[Opening DATA SHOWN section]

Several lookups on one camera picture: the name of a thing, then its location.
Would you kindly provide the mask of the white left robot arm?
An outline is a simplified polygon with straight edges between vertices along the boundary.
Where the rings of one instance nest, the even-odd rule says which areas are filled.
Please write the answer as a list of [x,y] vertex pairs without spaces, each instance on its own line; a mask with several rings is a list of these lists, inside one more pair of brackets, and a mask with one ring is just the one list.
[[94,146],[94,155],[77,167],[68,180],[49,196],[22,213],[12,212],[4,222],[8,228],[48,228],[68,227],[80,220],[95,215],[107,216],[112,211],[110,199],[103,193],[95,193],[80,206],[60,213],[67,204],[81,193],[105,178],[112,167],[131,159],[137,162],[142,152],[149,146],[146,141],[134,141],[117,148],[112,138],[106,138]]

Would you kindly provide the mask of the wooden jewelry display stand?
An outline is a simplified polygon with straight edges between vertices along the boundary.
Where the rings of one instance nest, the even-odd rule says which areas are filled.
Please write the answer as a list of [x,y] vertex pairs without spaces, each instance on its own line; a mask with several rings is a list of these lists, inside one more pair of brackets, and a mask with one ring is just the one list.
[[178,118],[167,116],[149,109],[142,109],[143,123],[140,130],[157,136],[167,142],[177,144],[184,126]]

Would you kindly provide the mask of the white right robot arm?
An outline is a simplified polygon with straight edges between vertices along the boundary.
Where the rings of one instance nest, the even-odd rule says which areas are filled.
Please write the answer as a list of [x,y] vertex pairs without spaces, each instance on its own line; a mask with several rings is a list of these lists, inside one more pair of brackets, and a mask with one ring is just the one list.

[Closing DATA SHOWN section]

» **WHAT THE EXERCISE ASKS**: Please print out every entry again, exactly as it reads.

» **OUTPUT OF THE EXERCISE**:
Several lookups on one camera picture: the name of a thing, then its location.
Would you kindly provide the mask of the white left robot arm?
An outline is a simplified polygon with straight edges between vertices along the boundary.
Where the rings of one instance nest, the even-odd rule says which areas are filled.
Please write the answer as a list of [x,y] vertex pairs without spaces, each instance on its own line; a mask with several rings is a list of these lists, inside one more pair of brackets, and a mask with one ring is just the one list.
[[94,146],[94,155],[77,167],[68,180],[49,196],[22,213],[12,212],[4,222],[8,228],[48,228],[68,227],[80,220],[95,215],[107,216],[112,211],[110,199],[103,193],[95,193],[80,206],[60,213],[67,204],[81,193],[105,178],[112,167],[131,159],[137,162],[142,152],[149,146],[146,141],[134,141],[117,148],[112,138],[106,138]]

Would you kindly provide the mask of the wooden jewelry display stand?
An outline is a simplified polygon with straight edges between vertices along the boundary.
Where the rings of one instance nest, the even-odd rule says which areas are filled.
Please write the answer as a list of [x,y] vertex pairs without spaces, each instance on its own line; a mask with several rings is a list of these lists, inside one more pair of brackets, and a mask with one ring is just the one list.
[[178,118],[167,116],[149,109],[142,109],[143,123],[140,130],[157,136],[167,142],[177,144],[184,126]]

Would you kindly provide the mask of the white right robot arm?
An outline is a simplified polygon with straight edges between vertices along the boundary.
Where the rings of one instance nest, the even-odd rule says which areas are filled.
Please write the answer as a list of [x,y] vertex pairs without spaces, each instance on its own line; a mask with several rings is a list of these lists, inside one more pair of brackets, and a mask with one ring is just the one list.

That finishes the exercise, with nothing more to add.